Die subtilste Form funktioniert so: Auf einen Vorschlag folgt der Einwand, dies könne man nicht tun, da sonst das Ausland sagen würde, daß… Die Debatte wird breitgetreten, die ausländischen Medien berichten darüber, und schon hat man eine "Reaktion der Weltöffentlichkeit", die man zitieren kann. Die regelmäßig zu Wahlzeiten ausgestreute Warnung, die Wahl einer Rechtsfraktion in ein Landesparlament hätte negative Auswirkungen auf die Geschäftsbeziehungen des betreffenden Bundeslandes zu ausländischen Firmen, ist ein Paradebeispiel für solch herbeigeschriebene Gespenster-"Reaktionen", die sich, wenn sie nicht mehr gebraucht werden, einfach in Luft auflösen.

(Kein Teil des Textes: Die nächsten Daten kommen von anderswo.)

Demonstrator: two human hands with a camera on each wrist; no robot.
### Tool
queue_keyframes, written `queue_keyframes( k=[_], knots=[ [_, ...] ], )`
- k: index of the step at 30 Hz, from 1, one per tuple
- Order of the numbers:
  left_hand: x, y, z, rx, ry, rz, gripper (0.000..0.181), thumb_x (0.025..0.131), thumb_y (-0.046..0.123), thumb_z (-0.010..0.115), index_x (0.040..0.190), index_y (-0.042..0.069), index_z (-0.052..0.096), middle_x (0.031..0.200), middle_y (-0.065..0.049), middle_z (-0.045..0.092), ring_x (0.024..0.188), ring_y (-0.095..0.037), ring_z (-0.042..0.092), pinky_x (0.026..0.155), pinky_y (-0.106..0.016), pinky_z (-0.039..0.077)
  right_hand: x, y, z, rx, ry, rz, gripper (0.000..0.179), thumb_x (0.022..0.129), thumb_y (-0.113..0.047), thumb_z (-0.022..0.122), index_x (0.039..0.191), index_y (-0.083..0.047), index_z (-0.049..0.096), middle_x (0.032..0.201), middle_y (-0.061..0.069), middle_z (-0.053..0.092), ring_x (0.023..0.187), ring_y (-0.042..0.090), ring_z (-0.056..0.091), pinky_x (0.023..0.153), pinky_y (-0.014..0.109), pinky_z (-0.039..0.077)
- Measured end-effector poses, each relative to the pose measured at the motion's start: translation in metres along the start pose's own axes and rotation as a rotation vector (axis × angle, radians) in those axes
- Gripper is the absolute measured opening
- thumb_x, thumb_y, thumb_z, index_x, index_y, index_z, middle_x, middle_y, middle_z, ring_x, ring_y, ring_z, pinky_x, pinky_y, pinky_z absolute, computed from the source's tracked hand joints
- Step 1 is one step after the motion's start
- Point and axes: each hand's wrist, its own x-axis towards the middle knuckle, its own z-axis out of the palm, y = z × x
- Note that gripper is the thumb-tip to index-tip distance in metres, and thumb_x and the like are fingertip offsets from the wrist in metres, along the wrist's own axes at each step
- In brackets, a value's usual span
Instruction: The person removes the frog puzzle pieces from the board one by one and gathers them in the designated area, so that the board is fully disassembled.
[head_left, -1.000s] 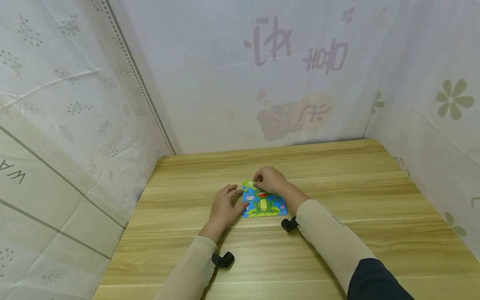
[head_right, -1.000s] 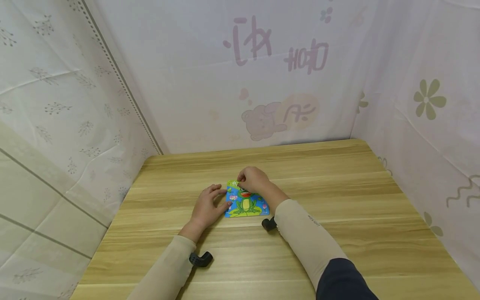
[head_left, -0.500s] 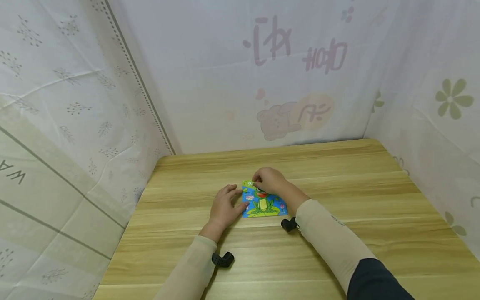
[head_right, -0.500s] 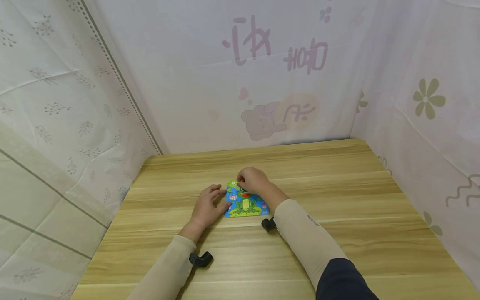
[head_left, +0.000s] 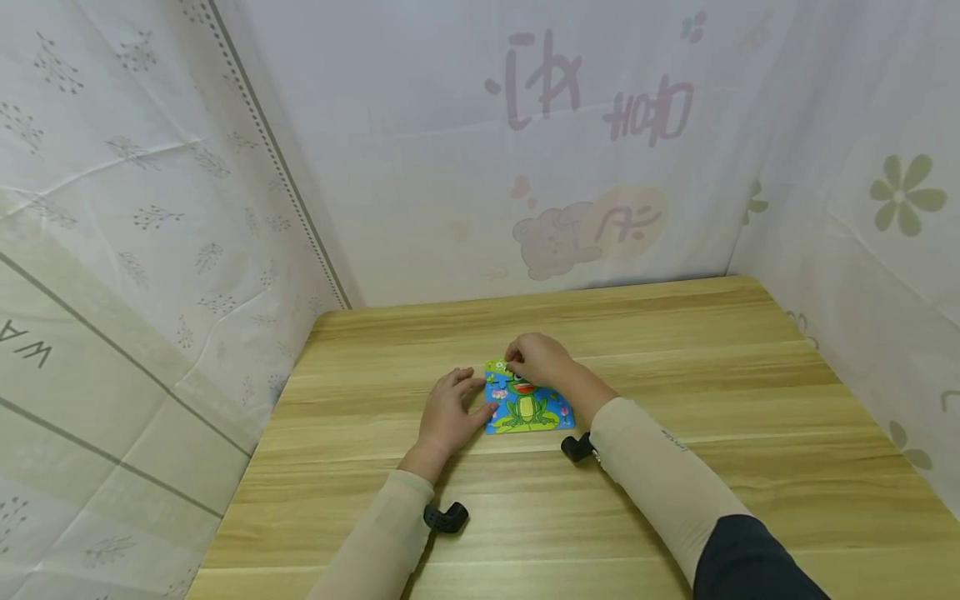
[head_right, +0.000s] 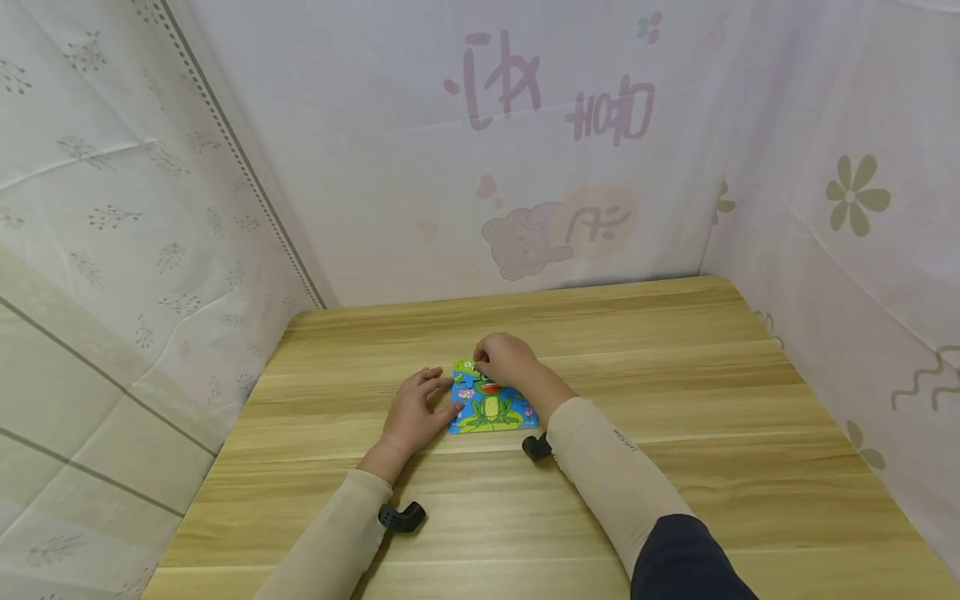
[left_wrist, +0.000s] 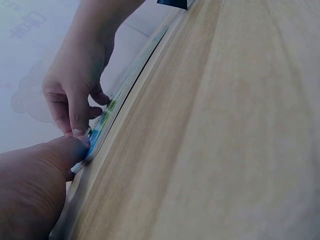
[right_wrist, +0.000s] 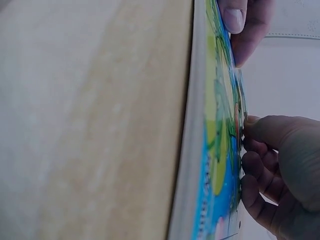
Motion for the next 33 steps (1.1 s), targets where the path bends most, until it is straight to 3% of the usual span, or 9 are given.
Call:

Ein Land, dessen politische Grundsatzentscheidungen sich von fiktiven oder tatsächlichen Wünschen eines mythisch überhöhten "Auslands" ableiten, ist das Gegenteil von dem, was es sein möchte: berechenbar. Von daher das latente ausländische Unbehagen gegenüber den Deutschen. Was ist von einem Land zu halten, in dem das politische Erpreßtwerden nicht nur von der politischen Klasse, sondern von jedermann als Regel hingenommen wird?